# Pathfinder - flat battery - how do i open the doors manually



## s6var (Dec 23, 2008)

Hi, I've just returned to my 05 Pathfinder T-Spec after 3 months and the battery is flat.

The key fob will not open the doors.

How can I open the doors manually?

Please advise.

Thanks.


----------



## NPath (Dec 12, 2004)

s6var said:


> Hi, I've just returned to my 05 Pathfinder T-Spec after 3 months and the battery is flat.
> 
> The key fob will not open the doors.
> 
> ...


If you don't have the key to manually open the door, then I'd advise a tow truck company to help you out. Last thing to do is smash the small window.


----------



## MattyDK23 (Nov 30, 2007)

s6var said:


> Hi, I've just returned to my 05 Pathfinder T-Spec after 3 months and the battery is flat.
> 
> The key fob will not open the doors.
> 
> ...


Insert your key into that silver do-dad by the door handle with the vertical slot.

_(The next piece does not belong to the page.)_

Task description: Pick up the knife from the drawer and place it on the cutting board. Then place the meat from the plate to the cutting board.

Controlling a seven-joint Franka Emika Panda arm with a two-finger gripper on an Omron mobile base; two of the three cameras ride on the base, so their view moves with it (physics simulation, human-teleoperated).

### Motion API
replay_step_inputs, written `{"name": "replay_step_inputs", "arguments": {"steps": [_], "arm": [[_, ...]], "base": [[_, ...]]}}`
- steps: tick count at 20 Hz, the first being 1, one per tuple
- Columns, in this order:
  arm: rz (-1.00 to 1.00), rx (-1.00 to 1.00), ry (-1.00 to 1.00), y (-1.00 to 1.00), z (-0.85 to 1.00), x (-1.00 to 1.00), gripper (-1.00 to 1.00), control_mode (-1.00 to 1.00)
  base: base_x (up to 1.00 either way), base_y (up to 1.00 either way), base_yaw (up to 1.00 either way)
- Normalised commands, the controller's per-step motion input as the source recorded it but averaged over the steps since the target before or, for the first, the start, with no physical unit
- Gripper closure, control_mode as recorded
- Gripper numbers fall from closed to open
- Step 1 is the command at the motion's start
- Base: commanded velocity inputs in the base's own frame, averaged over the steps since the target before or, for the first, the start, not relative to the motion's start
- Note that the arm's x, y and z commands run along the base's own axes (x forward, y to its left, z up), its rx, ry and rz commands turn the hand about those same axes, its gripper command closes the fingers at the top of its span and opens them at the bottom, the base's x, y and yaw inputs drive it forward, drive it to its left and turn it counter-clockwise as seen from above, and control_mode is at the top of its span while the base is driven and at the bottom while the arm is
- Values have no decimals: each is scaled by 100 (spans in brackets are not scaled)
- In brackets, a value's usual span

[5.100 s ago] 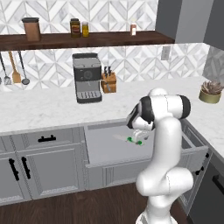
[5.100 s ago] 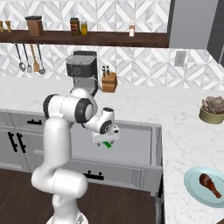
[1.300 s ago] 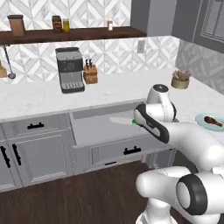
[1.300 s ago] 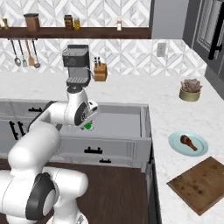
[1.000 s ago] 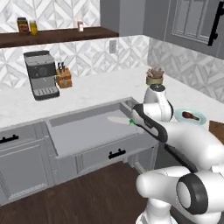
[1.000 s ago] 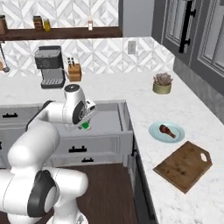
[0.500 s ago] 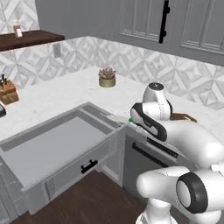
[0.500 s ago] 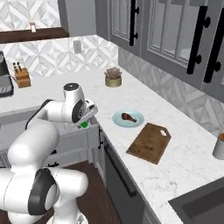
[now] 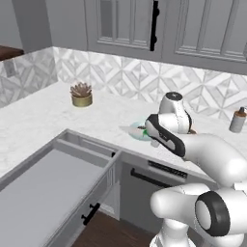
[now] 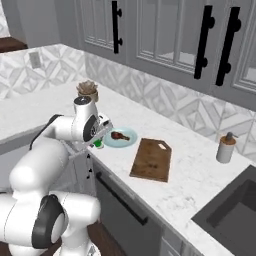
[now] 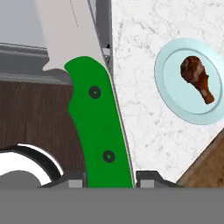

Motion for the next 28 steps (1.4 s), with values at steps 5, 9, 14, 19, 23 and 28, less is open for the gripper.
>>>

Turn the key to the left as far as possible, then return it to a vertical position. Attempt to open the door. If that did not work, turn the key to the right, then back vertically. Attempt to open the door again.

If this did not work, you are not at the right vehicle. Call a taxi, show them your drivers licence, and ask them to take you home.

There are ways to open doors without a key, but I never like sharing them. Partially because they can damage the vehicle, partially because punk kids steal cars using the techniques.)


----------